Scan the records for the string "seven" and copy every line that holds it.

=== INFORMATION ===

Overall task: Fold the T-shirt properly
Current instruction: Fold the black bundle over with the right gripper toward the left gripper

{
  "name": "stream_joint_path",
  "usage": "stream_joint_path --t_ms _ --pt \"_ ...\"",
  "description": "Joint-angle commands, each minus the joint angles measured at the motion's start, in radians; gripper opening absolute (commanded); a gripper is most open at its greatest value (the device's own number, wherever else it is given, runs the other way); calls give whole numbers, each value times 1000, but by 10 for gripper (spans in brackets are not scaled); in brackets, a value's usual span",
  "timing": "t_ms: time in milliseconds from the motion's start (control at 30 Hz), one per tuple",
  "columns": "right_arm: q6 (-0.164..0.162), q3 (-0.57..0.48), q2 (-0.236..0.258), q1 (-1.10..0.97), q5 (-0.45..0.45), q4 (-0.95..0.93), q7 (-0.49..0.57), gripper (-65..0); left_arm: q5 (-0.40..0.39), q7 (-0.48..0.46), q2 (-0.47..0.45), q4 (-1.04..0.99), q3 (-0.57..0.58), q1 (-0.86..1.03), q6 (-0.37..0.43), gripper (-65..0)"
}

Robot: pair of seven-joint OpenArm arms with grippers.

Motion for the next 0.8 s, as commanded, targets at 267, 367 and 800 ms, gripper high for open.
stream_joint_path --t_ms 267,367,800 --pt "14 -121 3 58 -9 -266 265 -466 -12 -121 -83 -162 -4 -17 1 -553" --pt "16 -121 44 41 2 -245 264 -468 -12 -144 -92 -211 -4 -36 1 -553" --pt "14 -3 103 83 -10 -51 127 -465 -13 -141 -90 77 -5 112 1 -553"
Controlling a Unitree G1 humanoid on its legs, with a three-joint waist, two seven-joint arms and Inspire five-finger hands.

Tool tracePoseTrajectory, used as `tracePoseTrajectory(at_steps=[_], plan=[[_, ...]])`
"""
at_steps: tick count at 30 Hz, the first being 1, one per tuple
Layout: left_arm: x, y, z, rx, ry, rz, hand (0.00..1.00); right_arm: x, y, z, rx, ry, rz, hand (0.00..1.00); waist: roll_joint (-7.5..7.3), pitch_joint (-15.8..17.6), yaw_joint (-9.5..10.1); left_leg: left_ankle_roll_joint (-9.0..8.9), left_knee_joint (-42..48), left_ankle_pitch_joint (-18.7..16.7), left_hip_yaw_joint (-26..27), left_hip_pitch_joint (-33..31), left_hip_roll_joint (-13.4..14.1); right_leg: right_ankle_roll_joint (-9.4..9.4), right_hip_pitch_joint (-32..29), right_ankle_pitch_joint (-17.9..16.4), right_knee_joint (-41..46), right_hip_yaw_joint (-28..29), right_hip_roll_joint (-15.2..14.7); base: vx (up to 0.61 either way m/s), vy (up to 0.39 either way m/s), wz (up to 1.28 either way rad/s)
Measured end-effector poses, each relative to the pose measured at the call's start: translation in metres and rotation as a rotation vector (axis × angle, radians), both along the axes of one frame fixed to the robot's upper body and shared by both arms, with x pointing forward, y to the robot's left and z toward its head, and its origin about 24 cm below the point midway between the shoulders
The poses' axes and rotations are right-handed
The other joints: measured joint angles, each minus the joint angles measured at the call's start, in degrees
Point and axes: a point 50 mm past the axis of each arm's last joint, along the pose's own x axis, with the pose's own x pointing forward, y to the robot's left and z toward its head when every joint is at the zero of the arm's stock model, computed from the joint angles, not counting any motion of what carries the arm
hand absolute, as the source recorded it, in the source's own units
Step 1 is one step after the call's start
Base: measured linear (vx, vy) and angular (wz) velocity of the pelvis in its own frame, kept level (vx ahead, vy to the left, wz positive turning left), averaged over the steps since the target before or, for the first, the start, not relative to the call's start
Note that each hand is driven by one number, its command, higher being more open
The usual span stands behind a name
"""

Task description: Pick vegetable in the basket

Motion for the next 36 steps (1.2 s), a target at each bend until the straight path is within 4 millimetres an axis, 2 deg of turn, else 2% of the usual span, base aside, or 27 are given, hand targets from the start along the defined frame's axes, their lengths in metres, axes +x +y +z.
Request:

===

• ANSWER SPACE:
Robot: pair of seven-joint OpenArm arms with grippers.
Controlling a Unitree G1 humanoid on its legs, with a three-joint waist, two seven-joint arms and Inspire five-finger hands.

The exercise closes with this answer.